Sampling, representativeness and validity

Before you choose the method that you’ll use to collect data, you need to think about the size of population you are studying (e.g. the group of visitors to your museum or online exhibition), the characteristics of that population and the amount of data (the sample) that will be representative enough so you can report what you learn with confidence.

Intended Learning outcomes

This page is designed to help you:

  • Understand the principles of sampling, representativeness and validity for the type of data collection that you are likely to be doing.

  • Apply the principles to your data collection plan so that you can work towards getting a good sample.

  • Feel confident when reporting your results.

Where do I start?

While this might seem like a challenging part of Phase two - and it’s not easy - it can be broken into several key components.

Tip.

Start writing up your methodology right away.

1. Define the population.

Population = the whole group at the centre of the research question.

Who are you trying to learn from? This is your population. You’ve already done this in Phase one - you should know who your key stakeholder(s) are. Ask yourself: can - or should - you survey the whole population?

If you are interested in feedback from the general public who might visit your website, this is a very big population. For example, we can include all Europeana Network Association (ENA) members in our population, We don’t include the wider heritage workforce in Europe who are not members, for example.

However, we’re only interested in a segment of the Network membership - educators - this becomes our target population. This is a much smaller population.

What are the characteristics of the group? Is your target population homogenous (similar) or heterogenous (different)? You can ahead and ask yourself whether you will collect and segment your data based on characteristics like agenda, gender or location. If you have a diverse and heterogenous group, this has implications for your sample.

2. Think about validity.

There are two types of validity. They raise different questions that help you determine your sample, chose your method and shape your data collection plan.
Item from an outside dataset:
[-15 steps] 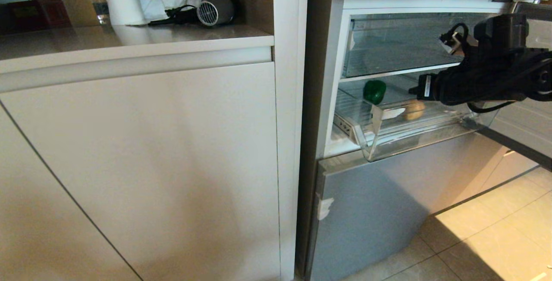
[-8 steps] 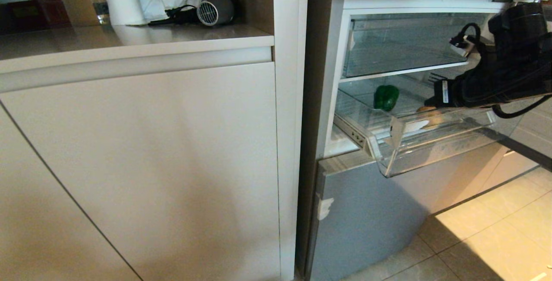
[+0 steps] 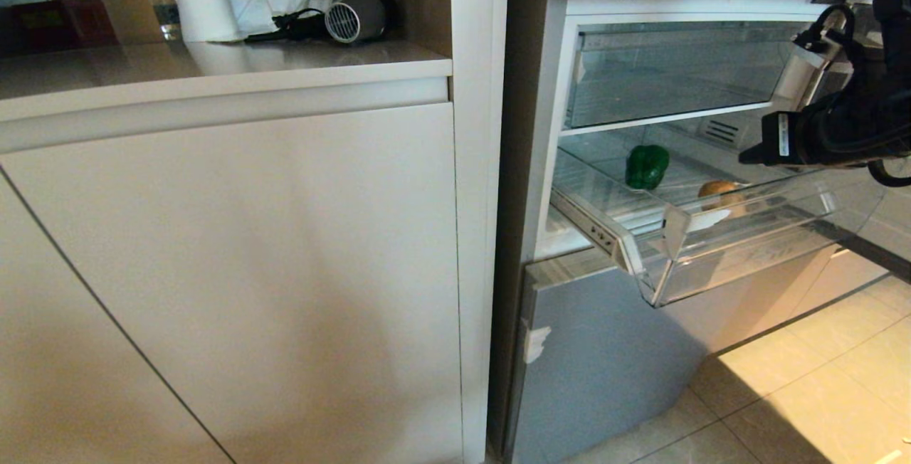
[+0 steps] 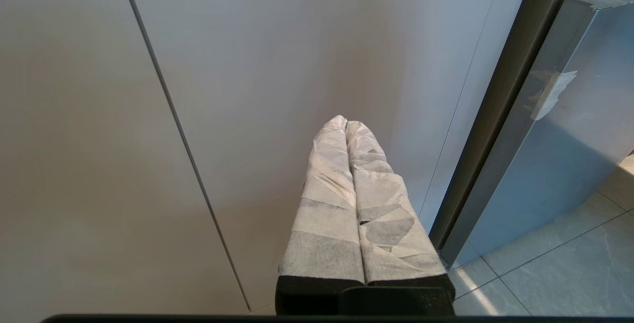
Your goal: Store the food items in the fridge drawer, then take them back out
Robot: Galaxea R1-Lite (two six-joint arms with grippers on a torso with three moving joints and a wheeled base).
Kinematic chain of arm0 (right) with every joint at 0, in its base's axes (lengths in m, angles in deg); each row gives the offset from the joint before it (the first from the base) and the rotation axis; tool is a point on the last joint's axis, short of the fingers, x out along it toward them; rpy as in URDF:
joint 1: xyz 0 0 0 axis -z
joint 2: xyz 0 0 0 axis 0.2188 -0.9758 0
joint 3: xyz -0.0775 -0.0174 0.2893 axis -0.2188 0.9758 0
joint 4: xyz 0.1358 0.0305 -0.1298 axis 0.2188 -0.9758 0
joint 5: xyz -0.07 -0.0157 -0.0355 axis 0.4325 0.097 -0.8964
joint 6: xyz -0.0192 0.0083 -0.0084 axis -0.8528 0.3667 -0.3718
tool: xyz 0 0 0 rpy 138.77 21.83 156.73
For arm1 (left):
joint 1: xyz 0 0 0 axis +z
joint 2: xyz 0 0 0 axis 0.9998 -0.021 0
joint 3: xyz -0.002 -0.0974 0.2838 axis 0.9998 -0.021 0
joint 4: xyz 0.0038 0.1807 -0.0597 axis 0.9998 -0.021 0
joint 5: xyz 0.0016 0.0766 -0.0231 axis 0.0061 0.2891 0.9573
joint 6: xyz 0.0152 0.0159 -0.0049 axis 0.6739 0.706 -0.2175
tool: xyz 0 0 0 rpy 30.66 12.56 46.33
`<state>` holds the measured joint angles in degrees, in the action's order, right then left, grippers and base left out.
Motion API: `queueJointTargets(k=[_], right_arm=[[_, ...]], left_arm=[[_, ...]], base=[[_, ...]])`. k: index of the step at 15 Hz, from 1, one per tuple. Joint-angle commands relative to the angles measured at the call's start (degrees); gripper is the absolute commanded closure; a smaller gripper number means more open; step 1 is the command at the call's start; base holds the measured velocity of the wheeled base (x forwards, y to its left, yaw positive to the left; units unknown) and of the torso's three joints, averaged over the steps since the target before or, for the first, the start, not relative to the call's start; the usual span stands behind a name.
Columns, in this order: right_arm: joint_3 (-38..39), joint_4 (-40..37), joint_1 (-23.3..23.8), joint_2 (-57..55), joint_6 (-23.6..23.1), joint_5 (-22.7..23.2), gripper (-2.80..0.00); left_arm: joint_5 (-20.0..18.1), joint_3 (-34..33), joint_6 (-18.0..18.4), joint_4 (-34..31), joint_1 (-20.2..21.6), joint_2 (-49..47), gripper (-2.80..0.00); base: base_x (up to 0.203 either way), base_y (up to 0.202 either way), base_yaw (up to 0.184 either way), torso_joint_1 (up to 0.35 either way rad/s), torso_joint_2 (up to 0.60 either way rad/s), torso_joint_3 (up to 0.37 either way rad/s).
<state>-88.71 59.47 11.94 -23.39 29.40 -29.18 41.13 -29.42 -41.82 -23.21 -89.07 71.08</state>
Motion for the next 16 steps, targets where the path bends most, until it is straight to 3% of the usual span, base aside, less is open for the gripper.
queueJointTargets(k=[1, 6, 12, 16], right_arm=[[-0.04, 1.66, 2.33, -3.67, -0.21, 0.08, 0.0], [2.99, 1.74, 5.69, -2.62, -2.85, 0.21, 0.0], [11.43, 1.51, 5.97, 7.72, -6.54, 0.01, 0.0], [13.67, 1.53, 5.95, 11.9, -6.62, -0.36, 0.0]], left_arm=[[0.01, -0.62, -0.01, 0.05, 0.0, -0.02, 0.0], [0.01, -0.62, -0.01, 0.05, 0.0, -0.02, 0.0], [0.0, -0.62, -0.01, 0.05, 0.0, -0.02, 0.0], [0.01, -0.62, -0.01, 0.05, 0.0, -0.02, 0.0]], base=[[0.0, 0.0, 0.0, 0.0, 0.0, 0.0], [0.0, 0.0, 0.0, 0.0, 0.0, 0.0], [0.0, 0.0, 0.0, 0.0, 0.0, 0.0], [0.0, 0.0, 0.0, 0.0, 0.0, 0.0]])
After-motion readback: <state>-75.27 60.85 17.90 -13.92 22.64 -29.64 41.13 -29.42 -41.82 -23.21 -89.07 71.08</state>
Internal validity - to what extent are the outcomes you are observing actually the result of your activity, rather than other external influences (variables)? You can think about things like causality and attribution. We can increase our internal validity by controlling other variables. For example, if we were to survey the Europeana Network Association (ENA) membership, we might consider focussing our study on those who are not involved in European-projects where Europeana is a partner. This might explain why this person counts themselves as ‘active’ in the Network, though there may be other factors too.

External validity - to what extent can your findings can be applied to the real world and to other settings (e.g. if you would repeat the study)? This is the issue of generalisability, or ‘transferability’ in qualitative studies. You can generalise results normally for other groups (or samples) who share the same characteristics. For example, when surveying ENA members, we might try to compare results across different clusters to see to what extent the results are generalisable (i.e. that it is true for all groups and not just one specific sample).

See more in thisGuide to Experimental Design | Overview, Steps, & Examples.

Tip.

It is useful to ask those that you are surveying if they attribute any positive impact to your intervention. You should be careful how you ask this, as some people may feel uncomfortable in saying ‘no’, e.g. because you are the organiser and you are asking the question, or because culturally, this is seen as very rude. An external pair of hands in data collection is sometimes valuable for this reason.

3. Agree your confidence interval and confidence level.

Confidence intervals, confidence levels and margins of error: how do we use them?

  • Primarily quantitative research (numbers)

  • Share your perceptions about the representativeness of the sample and robustness of the findings

  • Help others to interpret the data

  • Guide you to use a tool to determine the sample for your research

Confidence means probability. If you were to repeat the same study, what scale of difference would there be if you compared the results? For example, would they be within five above or five below? Ten? This is your confidence interval. Five below would indicate a 95% confidence level. Ten below would indicate a 90% confidence level.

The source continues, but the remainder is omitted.